Smartphones contain multiple sensors that could be used for detecting pollutants and collecting health data. By connecting patients’ homes with hospitals, and field locations with testing laboratories and government agencies, they could also enable network-based diagnosis. For example, even if we make it possible to visualize asbestos and other microscopic fibers with a smartphone, determining whether or not a fiber is asbestos is difficult without an experienced analyst (because judgment is based on the aspect ratio and other factors). However, the smartphone itself can be used to connect almost any field site with an experienced asbestos analyst, who can identify asbestos fibers without being at the site. By combining smartphone-based diagnostics with GPS data, we can reduce treatment costs, map disease outbreaks, and contribute to the government’s preventive planning. In addition, it is possible to achieve substantial savings on health insurance costs if correct medication can be prescribed while the patient stays at home. Our center is working to develop cutting-edge biosensing technologies for smartphones in order to contribute to safe and healthy society.
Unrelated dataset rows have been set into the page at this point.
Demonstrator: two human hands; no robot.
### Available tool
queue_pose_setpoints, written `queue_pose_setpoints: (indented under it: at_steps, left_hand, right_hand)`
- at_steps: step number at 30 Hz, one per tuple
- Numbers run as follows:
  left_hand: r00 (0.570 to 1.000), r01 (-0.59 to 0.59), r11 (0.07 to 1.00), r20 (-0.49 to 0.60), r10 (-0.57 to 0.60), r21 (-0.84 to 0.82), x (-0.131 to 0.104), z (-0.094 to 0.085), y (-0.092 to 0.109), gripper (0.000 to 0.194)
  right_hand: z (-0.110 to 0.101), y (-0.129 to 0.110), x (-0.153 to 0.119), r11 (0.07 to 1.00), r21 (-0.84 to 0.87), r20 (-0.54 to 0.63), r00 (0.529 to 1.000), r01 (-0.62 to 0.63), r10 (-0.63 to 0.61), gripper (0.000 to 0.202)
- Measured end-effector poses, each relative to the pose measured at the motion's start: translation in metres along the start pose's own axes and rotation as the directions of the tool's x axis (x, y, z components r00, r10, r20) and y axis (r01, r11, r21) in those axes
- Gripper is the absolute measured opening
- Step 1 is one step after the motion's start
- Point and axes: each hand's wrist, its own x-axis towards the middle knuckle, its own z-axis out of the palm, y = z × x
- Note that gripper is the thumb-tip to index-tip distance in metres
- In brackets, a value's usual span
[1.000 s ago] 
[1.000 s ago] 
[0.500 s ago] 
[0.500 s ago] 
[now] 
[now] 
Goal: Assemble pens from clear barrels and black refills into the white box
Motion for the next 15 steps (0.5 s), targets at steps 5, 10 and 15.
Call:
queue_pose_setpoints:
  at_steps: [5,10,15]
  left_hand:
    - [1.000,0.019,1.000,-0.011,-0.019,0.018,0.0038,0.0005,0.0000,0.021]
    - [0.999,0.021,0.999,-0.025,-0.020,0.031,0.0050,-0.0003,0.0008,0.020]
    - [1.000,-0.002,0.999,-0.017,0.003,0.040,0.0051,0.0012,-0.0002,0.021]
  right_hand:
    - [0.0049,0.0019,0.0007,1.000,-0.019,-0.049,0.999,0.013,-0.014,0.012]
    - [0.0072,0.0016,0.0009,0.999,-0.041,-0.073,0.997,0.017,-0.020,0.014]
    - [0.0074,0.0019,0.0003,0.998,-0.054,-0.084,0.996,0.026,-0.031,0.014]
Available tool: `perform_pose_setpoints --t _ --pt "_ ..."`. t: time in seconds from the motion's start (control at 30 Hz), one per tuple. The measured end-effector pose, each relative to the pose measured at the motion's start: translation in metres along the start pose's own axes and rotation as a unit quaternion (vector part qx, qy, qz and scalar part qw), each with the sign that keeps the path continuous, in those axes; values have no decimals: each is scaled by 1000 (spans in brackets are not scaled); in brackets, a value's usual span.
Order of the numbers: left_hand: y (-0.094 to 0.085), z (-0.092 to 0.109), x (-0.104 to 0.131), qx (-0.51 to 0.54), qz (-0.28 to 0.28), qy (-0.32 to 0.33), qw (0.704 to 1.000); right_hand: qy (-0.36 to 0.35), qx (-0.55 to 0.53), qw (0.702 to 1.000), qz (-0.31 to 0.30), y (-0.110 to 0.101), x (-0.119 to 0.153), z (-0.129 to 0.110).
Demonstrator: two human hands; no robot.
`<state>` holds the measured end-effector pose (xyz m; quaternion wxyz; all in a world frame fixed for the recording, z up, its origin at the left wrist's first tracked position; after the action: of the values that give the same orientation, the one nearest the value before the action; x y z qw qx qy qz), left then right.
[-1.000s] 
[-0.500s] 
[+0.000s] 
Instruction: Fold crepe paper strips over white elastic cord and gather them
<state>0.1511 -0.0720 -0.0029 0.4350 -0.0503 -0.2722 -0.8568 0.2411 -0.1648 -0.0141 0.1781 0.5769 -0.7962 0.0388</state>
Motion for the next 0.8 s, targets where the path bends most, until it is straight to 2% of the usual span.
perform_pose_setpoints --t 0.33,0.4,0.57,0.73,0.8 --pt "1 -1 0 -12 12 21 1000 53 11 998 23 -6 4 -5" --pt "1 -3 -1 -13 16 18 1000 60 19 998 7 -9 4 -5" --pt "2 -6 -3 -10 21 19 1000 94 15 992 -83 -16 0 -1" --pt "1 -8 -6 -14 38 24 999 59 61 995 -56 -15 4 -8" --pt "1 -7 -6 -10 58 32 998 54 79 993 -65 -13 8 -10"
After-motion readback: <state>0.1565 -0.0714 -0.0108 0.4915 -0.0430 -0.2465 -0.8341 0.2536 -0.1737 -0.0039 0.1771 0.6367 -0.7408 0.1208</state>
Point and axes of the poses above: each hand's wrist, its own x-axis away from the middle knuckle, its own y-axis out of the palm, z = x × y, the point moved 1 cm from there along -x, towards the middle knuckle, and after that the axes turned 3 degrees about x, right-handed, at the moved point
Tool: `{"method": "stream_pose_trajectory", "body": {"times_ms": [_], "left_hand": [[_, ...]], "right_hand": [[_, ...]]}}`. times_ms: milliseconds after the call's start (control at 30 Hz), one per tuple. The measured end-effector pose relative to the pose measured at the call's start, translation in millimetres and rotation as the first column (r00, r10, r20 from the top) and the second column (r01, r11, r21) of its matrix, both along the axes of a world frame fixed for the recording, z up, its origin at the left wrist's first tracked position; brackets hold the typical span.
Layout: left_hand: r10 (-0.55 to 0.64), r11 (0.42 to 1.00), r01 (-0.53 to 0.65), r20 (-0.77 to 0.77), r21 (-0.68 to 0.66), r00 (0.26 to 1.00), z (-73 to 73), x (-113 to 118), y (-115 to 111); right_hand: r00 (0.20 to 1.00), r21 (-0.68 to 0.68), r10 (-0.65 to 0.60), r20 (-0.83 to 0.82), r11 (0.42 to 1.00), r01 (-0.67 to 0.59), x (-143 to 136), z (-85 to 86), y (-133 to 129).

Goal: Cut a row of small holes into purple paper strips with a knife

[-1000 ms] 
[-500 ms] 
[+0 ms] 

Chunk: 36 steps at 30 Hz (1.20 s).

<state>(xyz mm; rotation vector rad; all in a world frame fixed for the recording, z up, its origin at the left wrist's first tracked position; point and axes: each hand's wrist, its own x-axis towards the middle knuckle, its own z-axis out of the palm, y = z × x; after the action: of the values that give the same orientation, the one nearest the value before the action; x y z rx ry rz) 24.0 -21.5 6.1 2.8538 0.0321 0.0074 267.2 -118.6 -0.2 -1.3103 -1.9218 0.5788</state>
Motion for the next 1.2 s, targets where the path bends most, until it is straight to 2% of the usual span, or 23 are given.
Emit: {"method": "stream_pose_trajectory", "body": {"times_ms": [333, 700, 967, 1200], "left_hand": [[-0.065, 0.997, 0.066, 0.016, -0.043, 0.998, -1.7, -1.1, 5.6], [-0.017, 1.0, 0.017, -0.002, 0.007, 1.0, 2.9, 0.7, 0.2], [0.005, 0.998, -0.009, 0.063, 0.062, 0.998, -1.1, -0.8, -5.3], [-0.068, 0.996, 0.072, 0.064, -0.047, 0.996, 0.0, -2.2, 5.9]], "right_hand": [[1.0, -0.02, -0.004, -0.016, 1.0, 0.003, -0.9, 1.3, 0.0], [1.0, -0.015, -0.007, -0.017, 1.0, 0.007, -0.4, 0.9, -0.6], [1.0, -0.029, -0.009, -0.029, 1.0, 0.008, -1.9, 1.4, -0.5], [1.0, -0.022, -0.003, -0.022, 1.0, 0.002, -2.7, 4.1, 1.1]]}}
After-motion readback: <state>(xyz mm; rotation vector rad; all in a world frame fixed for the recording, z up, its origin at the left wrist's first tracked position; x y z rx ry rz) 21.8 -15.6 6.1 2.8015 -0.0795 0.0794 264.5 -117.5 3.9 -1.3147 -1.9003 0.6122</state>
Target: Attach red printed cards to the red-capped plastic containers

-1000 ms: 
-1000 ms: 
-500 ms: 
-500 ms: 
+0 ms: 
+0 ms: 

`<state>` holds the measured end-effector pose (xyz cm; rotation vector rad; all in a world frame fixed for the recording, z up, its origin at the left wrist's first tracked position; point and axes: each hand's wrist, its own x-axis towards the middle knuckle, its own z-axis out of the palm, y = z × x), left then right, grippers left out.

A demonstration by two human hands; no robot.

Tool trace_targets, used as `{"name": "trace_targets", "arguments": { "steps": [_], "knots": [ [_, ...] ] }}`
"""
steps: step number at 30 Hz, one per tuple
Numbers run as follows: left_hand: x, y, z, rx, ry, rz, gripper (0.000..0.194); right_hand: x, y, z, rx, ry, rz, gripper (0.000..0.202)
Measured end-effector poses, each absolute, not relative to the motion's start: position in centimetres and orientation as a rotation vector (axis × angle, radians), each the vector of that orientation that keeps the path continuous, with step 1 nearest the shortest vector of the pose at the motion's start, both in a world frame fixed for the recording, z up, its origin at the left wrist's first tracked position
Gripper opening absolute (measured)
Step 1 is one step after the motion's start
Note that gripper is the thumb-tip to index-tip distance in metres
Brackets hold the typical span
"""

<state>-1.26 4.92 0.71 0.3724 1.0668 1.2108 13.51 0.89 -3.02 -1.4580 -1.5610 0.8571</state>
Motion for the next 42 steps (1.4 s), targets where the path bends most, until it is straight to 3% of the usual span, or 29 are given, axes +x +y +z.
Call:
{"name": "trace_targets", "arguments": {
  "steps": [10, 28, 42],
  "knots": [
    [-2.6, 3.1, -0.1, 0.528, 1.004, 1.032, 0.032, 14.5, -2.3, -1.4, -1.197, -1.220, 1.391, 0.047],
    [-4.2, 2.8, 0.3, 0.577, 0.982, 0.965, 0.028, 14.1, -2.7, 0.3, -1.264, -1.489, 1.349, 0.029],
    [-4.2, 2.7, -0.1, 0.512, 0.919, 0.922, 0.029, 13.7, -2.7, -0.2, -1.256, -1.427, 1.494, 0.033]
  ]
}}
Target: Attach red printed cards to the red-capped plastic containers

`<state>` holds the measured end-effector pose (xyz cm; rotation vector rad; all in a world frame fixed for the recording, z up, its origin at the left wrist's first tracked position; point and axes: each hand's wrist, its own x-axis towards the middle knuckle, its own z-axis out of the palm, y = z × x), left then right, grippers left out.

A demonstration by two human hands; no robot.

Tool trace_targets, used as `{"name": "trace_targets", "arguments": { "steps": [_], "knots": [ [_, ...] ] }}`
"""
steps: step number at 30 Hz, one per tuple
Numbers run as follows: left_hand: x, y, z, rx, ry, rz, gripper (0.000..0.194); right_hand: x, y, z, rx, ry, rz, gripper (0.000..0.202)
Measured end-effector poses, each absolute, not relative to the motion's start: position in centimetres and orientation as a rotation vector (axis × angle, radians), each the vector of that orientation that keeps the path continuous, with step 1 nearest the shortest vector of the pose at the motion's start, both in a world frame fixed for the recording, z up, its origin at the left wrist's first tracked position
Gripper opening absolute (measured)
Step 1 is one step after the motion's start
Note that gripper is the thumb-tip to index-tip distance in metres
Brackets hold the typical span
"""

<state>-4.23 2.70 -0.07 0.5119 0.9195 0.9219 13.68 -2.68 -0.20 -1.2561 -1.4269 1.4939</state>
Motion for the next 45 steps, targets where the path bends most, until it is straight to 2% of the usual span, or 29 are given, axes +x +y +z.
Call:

Smart biosensing for safe and dependable society

Japan has seen mass outbreaks of norovirus at schools and nursing care facilities across the country, and such outbreaks have become a large problem for society. When people do not have immunity to new strains of influenza, such strains could spread rapidly and have a severe effect on people’s lives and health. With influenza, it is important to detect the virus and provide appropriate treatment within 48 hours after infection. In addition, detecting agrochemicals in food products, as well as asbestos, particulate matter (PM), and a variety of nanomaterials and other toxic and hazardous substances in the environment around us in order to quickly take action, is an urgent issue as we work to create a safe and dependable society in Japan.

At Hiroshima University, we have successfully developed artificial proteins that bind to a variety of toxic and hazardous substances. By fluorescently labelling such proteins, we have developed technology for specific fluorescent visualization of asbestos, influenza viruses, and other substances several nanometers in size at relatively low magnification. This technology is known as “fluorescent biosensing”, and uses observation of fluorescence to identify substances that are smaller than the diffraction limit of optical microscopy. We have created a fluorescence microscope that can be connected to a smartphone, and are engaged in studies for detecting a variety of toxic and harmful substances.

Smart biosensing for healthy and long-life society

It has been pointed out that growing health care costs are weakening the financial basis of the health insurance system. As nursing care needs grow with the aging population, there is a greater focus on expanding and improving residential and at-home services. To make it possible to remotely collect health data (EKG, brainwaves, body temperature, etc.) and prescribe an appropriate medication, it is necessary to develop biosensors that can both collect and communicate such data.

At Hiroshima University, we have successfully formed a silicon monocrystal on flexible plastic, and are on track to apply this technology to biosensing. We are working to create a chip that contains circuits for temperature sensors and EKG sensors, a communications antenna, and power coil in order to collect and communicate health data via a smartphone by placing the chip against the skin.

We have created the Integrated Research Center for Smart Biosensing in order to help everyone live a healthy and comfortable life, and are working on revolutionary interdisciplinary research to help create a safe, dependable, healthy, and long-life society in Japan.